Implementation of ‘Dead lef’ law something to shout about
The arc of the moral universe is long but it bends towards justice
We are led in our thinking to the above quote by Theodore Parker, the American transcendentalist, as we join the Government, the Opposition People’s National Party (PNP) and Jamaicans all over in celebrating the implementation of amendments to the Administrator General’s Act by the Administrator General’s Department.
It is always a happy moment to see a project started by one Administration carried forward by a succeeding Administration — as we are now seeing with the Administrator General’s Act, which we loosely call the ‘Dead lef’ law, precisely because that will resonate with the thousands of Jamaicans impacted by it.
The Act was passed under the PNP in 2015, piloted by Justice Minister Mark Golding who, understandably, is preening somewhat to see the implementation of something that will bring greater balance to the management of properties of persons who have died intestate.

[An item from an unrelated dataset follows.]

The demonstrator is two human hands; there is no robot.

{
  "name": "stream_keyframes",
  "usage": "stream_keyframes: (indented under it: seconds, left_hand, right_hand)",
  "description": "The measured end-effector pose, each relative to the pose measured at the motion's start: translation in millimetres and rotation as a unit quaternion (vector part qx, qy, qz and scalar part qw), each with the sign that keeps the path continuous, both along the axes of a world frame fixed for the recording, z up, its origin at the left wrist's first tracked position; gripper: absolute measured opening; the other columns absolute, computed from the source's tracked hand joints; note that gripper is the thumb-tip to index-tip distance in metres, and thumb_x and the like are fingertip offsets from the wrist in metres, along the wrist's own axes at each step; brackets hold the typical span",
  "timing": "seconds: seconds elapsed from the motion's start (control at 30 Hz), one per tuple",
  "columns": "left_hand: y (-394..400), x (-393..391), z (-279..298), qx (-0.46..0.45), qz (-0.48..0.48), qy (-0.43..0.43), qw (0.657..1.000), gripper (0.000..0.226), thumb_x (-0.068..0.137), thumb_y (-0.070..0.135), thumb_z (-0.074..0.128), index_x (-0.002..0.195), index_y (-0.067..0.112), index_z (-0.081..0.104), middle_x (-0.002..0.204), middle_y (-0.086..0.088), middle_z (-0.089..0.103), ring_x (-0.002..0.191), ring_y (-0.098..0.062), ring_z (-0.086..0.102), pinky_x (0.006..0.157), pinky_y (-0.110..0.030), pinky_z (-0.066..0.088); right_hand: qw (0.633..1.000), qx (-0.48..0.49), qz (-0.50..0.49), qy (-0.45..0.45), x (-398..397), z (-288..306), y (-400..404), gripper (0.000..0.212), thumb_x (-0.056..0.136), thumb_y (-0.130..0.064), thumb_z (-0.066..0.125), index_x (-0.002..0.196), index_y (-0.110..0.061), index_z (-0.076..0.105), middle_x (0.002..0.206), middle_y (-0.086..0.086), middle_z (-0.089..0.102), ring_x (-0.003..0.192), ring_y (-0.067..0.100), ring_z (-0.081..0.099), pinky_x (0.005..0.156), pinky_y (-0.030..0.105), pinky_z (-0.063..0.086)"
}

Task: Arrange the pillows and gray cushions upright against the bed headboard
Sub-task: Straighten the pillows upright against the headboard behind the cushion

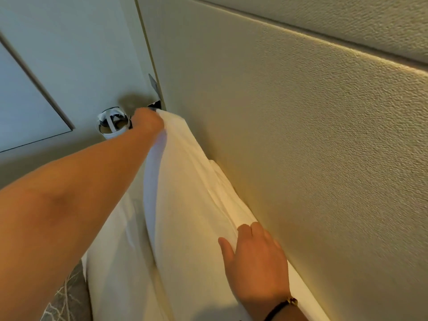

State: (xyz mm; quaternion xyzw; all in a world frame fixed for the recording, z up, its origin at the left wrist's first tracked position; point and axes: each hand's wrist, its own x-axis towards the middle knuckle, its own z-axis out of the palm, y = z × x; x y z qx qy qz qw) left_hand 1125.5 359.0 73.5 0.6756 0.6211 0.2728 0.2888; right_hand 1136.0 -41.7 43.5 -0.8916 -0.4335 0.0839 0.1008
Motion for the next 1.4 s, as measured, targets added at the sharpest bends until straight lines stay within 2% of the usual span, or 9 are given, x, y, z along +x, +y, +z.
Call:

“This bold and unprecedented move will make the administration of money and property held in the estates of deceased persons easier,” Mr Golding says in a press statement. And we agree.

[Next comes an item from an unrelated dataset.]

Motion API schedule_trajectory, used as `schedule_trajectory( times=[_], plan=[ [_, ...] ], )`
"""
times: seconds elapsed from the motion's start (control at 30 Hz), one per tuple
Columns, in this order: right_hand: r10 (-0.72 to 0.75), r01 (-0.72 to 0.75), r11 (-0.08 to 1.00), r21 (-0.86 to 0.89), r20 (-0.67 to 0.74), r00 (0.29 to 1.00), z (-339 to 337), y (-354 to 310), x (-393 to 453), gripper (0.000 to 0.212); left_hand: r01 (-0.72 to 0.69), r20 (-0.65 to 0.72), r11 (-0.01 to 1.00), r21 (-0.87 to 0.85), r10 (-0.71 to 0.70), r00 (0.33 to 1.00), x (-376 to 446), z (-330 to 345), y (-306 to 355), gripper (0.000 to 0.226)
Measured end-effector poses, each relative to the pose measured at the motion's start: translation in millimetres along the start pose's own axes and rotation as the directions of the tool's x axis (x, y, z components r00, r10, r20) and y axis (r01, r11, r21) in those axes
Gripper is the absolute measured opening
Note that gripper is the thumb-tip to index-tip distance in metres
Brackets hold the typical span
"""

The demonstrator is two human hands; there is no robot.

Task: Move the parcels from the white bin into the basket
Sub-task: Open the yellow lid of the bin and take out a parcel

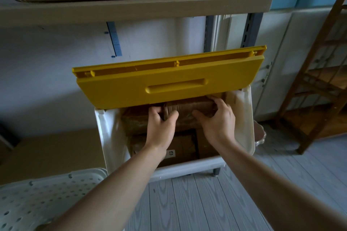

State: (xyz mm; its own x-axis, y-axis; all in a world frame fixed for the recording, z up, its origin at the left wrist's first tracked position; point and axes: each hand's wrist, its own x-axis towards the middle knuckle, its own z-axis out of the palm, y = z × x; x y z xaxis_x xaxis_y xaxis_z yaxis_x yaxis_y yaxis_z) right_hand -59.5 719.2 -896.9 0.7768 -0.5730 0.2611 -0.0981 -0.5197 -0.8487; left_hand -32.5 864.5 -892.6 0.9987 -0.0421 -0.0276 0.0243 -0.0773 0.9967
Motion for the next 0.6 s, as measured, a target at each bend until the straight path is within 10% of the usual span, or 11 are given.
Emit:
schedule_trajectory(
  times=[0.3, 0.6],
  plan=[
    [0.0, -0.004, 0.996, 0.089, 0.044, 0.999, -20, -17, -38, 0.06, 0.289, -0.068, 0.916, -0.277, -0.319, 0.945, -18, -20, 8, 0.041],
    [0.275, -0.361, 0.824, 0.437, 0.249, 0.929, -44, -20, -72, 0.037, 0.236, 0.115, 0.932, -0.276, -0.212, 0.97, -72, -57, 10, 0.023]
  ],
)
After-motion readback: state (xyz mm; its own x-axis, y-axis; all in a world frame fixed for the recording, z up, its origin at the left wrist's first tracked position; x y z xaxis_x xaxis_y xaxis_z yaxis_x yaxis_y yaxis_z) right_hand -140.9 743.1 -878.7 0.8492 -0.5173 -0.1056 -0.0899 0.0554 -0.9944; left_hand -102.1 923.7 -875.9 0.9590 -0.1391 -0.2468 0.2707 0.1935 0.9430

Indeed, it might have come too late for thousands who have gone to an early grave in disputes, over long generations, about property with conflicting claims, hence the term ‘dead lef’. But it is hoped that for those who are alive and are faced with the emotional stress and trauma of families torn asunder, the improved law will bring great relief.
Some of these estates, described as multi-generational, have seen warring family members stuck in legal battles for decades, as generation after generation fail to untangle ownership rights issues and navigate court procedures over property left behind. Among those are properties which are never claimed and no one benefits.
Mr Golding emphasises, and rightly so, that the innovative procedures and provisions of the 2015 legislation would empower the Administrator General to distribute the assets of these multi-generational estates to the current generation of these families, positively impacting the lives of tens of thousands of Jamaicans.
In commending the Office of the Administrator General, Mr Golding noted: “This initiative will, at long last, free up the ‘dead lef’ properties of thousands of Jamaican families, whose prior generations died without having valid wills. This significant emancipatory step takes Jamaica closer to becoming an ‘ownership society’ rooted in social justice, for which the PNP has always advocated.”
Importantly, he adds, that bit of social legislation will further Jamaica’s growth agenda by facilitating the productive use of more of the country’s assets and the creation of direct and indirect employment.
On a note of caution, we suggest that Jamaicans make the writing of wills an everyday practice. Even with all its improvements, the law cannot foresee all the problems which will arise from people dying intestate. After all, prevention is always better than cure.